# WORK REQUIRED:
Starting with the line that contains "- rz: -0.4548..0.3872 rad" and stopping after the line that contains "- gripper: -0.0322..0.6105", return each line below exactly as written, with no others.

# GIVEN INFORMATION:
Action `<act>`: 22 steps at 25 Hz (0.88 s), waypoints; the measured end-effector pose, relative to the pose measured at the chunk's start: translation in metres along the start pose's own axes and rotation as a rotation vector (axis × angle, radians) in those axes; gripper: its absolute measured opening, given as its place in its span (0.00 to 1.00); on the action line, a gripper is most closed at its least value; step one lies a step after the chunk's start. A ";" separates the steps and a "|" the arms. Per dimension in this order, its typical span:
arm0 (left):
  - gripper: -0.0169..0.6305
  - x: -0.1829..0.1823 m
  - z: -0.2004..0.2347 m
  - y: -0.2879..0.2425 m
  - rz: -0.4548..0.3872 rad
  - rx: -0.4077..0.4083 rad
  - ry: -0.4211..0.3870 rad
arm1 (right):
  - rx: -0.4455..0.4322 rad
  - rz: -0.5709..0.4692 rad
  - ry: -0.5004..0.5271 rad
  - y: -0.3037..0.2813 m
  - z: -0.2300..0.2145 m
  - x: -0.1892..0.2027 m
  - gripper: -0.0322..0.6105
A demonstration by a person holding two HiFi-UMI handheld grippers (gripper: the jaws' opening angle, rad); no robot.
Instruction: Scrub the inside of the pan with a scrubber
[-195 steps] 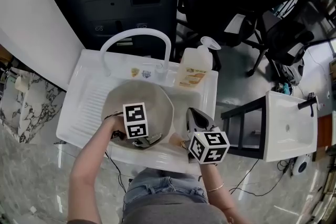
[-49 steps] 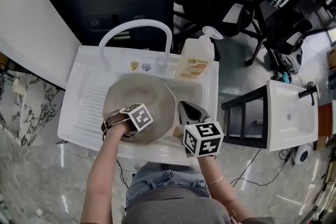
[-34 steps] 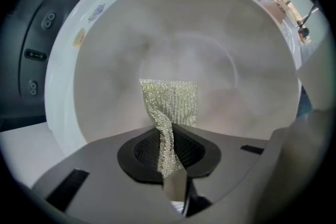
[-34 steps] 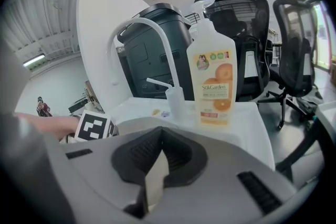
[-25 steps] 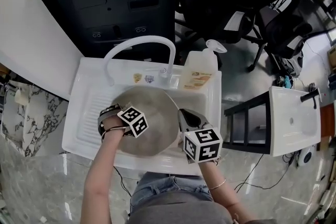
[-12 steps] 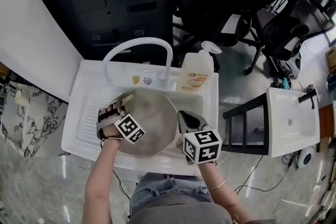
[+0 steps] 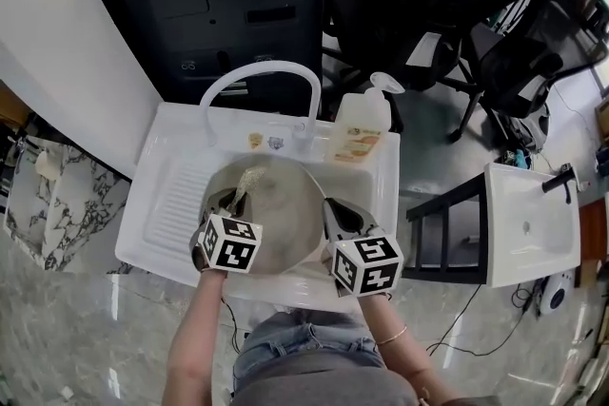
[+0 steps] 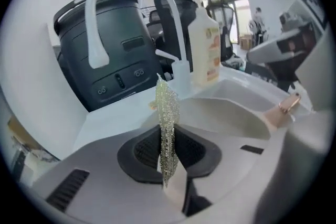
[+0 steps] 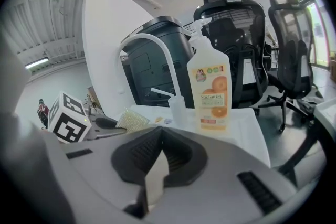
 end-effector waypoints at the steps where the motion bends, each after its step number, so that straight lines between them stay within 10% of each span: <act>1: 0.12 -0.001 -0.001 0.006 -0.034 0.005 0.053 | -0.007 -0.006 0.002 0.001 0.003 0.000 0.07; 9: 0.12 0.002 -0.003 0.059 -0.248 0.001 0.397 | -0.080 -0.051 0.047 0.009 0.031 -0.001 0.07; 22: 0.12 0.011 -0.020 0.109 -0.443 -0.047 0.471 | -0.123 -0.155 0.105 0.036 0.054 -0.009 0.06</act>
Point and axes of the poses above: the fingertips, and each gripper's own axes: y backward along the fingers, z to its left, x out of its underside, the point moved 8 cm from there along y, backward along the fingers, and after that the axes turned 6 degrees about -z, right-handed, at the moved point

# RESULT OF THE TASK:
  - rz: -0.4548..0.3872 rad
  - rx: -0.4077..0.4083 rad
  - ry: -0.4211..0.3870 rad
arm1 (right):
  - rx: -0.4455..0.4322 rad
  - rz: -0.5709..0.4692 rad
  - ry: -0.5004..0.5271 rad
  - y: -0.3037..0.2813 m
  - z: -0.2300..0.2145 m
  - x: -0.1892..0.2027 m
  - gripper: -0.0322..0.6105

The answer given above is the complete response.